**EXERCISE OBJECTIVE:**
The answer must consist of every line in the data that contains "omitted".

**SUPPLIED DATA:**
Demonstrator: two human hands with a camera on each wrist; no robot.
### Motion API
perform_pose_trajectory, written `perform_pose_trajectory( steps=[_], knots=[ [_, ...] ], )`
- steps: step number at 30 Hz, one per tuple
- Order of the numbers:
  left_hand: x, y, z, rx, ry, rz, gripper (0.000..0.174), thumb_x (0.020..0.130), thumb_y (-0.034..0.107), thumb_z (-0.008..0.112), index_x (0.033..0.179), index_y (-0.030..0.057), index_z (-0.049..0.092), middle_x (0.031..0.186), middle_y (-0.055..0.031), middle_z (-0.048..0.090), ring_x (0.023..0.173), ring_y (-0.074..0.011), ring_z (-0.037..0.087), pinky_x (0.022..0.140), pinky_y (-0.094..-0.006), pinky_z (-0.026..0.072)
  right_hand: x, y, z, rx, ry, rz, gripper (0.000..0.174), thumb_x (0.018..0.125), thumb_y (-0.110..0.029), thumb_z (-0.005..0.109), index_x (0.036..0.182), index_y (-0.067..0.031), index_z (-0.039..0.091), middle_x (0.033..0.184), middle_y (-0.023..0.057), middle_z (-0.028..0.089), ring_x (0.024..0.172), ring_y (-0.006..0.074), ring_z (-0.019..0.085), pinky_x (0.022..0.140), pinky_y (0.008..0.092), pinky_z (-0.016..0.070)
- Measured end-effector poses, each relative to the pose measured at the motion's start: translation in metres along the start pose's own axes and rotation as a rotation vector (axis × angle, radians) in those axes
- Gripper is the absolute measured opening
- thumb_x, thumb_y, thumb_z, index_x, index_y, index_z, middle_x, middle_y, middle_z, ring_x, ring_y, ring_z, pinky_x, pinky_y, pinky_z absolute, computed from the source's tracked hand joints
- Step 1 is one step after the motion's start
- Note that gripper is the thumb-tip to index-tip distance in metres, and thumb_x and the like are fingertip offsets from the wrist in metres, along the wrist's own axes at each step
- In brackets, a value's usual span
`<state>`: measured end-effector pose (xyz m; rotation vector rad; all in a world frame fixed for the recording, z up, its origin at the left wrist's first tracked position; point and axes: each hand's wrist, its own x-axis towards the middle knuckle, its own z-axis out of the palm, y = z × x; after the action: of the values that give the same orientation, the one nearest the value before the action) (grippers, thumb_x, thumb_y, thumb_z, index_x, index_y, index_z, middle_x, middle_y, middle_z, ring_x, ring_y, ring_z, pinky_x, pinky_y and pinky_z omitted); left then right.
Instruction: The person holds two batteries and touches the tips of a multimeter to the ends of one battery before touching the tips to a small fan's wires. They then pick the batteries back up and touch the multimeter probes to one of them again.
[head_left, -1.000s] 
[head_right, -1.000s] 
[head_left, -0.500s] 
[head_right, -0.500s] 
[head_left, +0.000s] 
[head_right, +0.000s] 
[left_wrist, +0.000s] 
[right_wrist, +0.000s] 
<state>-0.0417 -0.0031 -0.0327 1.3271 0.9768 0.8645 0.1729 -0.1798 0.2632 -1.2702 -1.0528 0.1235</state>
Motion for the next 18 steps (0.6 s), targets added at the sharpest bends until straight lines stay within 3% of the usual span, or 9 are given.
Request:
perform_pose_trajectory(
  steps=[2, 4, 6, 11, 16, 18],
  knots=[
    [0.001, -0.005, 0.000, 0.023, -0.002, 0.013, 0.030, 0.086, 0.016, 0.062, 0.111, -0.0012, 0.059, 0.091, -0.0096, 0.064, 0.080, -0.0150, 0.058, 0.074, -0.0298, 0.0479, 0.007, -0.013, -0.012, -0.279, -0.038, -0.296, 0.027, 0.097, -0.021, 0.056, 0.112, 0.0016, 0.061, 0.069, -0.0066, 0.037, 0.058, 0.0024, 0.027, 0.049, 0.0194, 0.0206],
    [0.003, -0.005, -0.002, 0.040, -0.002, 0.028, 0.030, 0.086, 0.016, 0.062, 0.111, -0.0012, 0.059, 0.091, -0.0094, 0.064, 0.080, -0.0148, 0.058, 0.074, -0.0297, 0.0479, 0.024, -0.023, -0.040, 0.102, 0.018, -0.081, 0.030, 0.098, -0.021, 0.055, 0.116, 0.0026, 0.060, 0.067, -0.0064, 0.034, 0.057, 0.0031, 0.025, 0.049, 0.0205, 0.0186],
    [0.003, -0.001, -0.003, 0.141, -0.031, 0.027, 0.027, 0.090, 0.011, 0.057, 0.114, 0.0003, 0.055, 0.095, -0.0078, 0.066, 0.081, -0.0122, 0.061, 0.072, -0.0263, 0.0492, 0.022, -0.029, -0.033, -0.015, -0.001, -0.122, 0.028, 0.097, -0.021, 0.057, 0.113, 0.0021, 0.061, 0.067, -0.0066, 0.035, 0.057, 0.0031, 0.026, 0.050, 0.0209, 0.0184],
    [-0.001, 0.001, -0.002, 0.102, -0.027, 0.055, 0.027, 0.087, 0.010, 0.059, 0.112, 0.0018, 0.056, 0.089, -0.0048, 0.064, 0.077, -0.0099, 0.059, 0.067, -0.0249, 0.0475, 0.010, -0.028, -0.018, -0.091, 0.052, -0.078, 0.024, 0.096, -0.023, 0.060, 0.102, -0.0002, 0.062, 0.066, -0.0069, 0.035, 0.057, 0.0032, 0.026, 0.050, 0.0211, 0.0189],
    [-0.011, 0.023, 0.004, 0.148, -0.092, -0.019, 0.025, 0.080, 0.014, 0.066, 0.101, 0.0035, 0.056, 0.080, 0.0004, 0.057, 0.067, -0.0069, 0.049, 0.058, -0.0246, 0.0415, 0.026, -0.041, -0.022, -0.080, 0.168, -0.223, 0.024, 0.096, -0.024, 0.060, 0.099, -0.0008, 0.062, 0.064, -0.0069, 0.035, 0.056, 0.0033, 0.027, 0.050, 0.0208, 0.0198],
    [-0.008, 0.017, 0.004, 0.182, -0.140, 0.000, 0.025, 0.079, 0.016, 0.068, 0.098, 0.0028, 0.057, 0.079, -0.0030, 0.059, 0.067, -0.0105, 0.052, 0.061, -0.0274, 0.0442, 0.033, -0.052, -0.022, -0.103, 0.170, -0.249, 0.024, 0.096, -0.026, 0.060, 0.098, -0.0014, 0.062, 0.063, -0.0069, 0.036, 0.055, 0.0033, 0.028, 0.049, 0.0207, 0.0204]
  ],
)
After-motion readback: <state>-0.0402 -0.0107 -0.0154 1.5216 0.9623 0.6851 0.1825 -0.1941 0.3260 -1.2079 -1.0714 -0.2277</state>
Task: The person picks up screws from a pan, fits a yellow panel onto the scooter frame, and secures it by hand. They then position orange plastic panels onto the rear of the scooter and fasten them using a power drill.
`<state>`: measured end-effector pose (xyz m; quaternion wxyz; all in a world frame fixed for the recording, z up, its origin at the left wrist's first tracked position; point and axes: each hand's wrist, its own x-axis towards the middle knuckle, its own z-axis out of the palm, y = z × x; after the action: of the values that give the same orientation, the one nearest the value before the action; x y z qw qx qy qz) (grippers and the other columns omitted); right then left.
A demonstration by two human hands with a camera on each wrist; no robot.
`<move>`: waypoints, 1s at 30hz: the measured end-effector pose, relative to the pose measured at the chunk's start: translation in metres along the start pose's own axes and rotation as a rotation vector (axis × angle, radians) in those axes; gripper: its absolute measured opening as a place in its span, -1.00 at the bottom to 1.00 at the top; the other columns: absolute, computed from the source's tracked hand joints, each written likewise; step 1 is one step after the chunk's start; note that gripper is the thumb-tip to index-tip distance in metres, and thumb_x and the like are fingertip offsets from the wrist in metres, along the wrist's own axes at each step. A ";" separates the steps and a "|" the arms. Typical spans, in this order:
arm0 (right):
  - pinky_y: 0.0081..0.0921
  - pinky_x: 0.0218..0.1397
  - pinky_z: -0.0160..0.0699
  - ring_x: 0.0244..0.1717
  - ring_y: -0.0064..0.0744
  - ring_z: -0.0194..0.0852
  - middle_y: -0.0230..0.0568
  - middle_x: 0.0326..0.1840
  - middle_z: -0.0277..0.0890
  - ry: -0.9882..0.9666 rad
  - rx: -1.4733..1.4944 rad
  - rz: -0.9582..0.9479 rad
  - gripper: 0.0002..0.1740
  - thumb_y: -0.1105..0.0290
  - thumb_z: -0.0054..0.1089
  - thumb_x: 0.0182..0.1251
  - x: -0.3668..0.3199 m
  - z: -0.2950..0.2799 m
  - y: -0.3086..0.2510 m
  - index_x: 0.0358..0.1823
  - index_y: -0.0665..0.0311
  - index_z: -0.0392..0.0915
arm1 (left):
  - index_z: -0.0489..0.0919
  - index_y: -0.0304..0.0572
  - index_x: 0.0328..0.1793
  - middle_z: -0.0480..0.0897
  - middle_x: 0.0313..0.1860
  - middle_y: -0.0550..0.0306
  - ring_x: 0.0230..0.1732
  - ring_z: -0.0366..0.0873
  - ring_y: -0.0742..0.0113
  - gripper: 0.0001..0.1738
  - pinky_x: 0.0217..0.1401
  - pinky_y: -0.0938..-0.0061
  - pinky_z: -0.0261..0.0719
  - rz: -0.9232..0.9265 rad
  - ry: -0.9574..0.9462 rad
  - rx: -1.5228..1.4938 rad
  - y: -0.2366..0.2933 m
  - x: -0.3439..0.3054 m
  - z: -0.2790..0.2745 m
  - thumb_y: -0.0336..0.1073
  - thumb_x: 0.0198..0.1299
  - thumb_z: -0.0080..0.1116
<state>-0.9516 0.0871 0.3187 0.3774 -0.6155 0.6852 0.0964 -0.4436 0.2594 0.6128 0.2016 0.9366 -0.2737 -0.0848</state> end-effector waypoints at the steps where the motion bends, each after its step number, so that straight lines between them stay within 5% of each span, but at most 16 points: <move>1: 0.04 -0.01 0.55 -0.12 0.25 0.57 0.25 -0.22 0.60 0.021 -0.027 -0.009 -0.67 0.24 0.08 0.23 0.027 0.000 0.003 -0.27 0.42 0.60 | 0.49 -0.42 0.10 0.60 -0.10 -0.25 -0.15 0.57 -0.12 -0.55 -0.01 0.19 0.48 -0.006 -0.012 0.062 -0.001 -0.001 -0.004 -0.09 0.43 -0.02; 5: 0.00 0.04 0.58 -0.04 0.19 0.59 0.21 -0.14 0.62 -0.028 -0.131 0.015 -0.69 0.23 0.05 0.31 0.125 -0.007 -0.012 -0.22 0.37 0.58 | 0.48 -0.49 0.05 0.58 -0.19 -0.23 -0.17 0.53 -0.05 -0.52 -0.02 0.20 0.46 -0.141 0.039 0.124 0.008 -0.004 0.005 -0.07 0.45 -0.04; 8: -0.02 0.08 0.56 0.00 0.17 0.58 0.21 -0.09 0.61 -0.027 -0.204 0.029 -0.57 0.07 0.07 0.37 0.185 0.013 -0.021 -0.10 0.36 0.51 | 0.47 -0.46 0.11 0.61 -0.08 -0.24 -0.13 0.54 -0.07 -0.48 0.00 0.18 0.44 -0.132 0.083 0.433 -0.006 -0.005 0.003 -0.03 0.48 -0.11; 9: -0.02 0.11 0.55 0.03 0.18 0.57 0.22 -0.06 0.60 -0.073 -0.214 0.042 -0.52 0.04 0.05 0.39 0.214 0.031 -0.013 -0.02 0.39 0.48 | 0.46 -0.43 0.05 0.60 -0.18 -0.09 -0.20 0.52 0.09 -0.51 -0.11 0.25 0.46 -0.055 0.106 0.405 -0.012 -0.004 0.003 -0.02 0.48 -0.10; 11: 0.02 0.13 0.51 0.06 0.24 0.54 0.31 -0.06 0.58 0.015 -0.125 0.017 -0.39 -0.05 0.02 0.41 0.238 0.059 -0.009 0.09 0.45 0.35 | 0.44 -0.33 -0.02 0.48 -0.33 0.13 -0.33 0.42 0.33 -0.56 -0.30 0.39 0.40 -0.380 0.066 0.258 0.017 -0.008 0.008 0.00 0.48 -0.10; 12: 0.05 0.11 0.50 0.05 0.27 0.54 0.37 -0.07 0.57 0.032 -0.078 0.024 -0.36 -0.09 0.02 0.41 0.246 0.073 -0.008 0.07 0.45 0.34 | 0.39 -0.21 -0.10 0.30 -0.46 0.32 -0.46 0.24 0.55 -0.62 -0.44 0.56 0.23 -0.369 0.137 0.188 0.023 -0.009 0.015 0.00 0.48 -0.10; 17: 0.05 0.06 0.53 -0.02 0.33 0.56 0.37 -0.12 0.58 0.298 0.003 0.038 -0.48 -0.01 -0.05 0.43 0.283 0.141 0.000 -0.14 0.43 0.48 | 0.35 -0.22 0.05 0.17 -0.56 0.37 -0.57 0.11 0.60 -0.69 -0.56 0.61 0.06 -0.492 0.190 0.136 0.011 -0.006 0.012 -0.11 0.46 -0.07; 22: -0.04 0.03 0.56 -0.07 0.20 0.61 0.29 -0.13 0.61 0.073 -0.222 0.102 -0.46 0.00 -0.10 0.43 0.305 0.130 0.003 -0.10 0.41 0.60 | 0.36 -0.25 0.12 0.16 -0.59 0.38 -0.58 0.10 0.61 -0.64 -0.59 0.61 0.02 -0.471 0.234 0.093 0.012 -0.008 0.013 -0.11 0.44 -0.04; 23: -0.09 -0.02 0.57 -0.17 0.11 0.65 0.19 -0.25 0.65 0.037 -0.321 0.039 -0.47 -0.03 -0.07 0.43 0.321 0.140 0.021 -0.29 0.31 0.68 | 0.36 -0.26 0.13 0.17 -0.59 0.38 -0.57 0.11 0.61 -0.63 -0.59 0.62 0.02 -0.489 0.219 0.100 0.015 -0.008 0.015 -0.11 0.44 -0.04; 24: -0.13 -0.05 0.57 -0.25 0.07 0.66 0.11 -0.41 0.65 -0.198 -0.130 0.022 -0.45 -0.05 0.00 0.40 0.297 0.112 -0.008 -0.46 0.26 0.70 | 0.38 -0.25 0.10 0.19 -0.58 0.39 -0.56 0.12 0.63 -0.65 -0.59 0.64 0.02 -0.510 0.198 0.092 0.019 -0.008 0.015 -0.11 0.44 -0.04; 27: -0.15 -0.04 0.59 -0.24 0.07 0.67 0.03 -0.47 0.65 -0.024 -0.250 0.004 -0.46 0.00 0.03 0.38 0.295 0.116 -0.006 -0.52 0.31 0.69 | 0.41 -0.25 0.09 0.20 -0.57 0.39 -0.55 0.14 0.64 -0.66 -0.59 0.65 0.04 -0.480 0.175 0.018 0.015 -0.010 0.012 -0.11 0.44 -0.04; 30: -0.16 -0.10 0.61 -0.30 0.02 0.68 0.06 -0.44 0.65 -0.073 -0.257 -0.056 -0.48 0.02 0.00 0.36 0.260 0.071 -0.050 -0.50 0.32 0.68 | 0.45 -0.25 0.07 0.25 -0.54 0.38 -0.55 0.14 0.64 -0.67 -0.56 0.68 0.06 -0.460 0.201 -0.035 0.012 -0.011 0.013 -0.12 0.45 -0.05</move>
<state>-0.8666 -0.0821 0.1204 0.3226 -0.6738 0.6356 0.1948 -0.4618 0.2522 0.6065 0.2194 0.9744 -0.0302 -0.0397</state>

**OUTPUT FOR THIS TASK:**
`<state>`: measured end-effector pose (xyz m; rotation vector rad; all in a world frame fixed for the recording, z up, its origin at the left wrist's first tracked position; point and axes: each hand's wrist, its own x-axis towards the middle knuckle, its own z-axis out of the palm, y = z × x; after the action: of the values that give the same orientation, the one nearest the value before the action) (grippers, thumb_x, thumb_y, thumb_z, index_x, index_y, index_z, middle_x, middle_y, middle_z, ring_x, ring_y, ring_z, pinky_x, pinky_y and pinky_z omitted); left then right.
`<state>`: measured end-effector pose (xyz m; quaternion wxyz; all in a world frame fixed for the recording, z up, its origin at the left wrist's first tracked position; point and axes: each hand's wrist, its own x-axis towards the middle knuckle, its own z-axis out of the palm, y = z × x; after the action: of the values that give the same orientation, the one nearest the value before the action; x y z qw qx qy qz) (grippers and the other columns omitted); right then left.

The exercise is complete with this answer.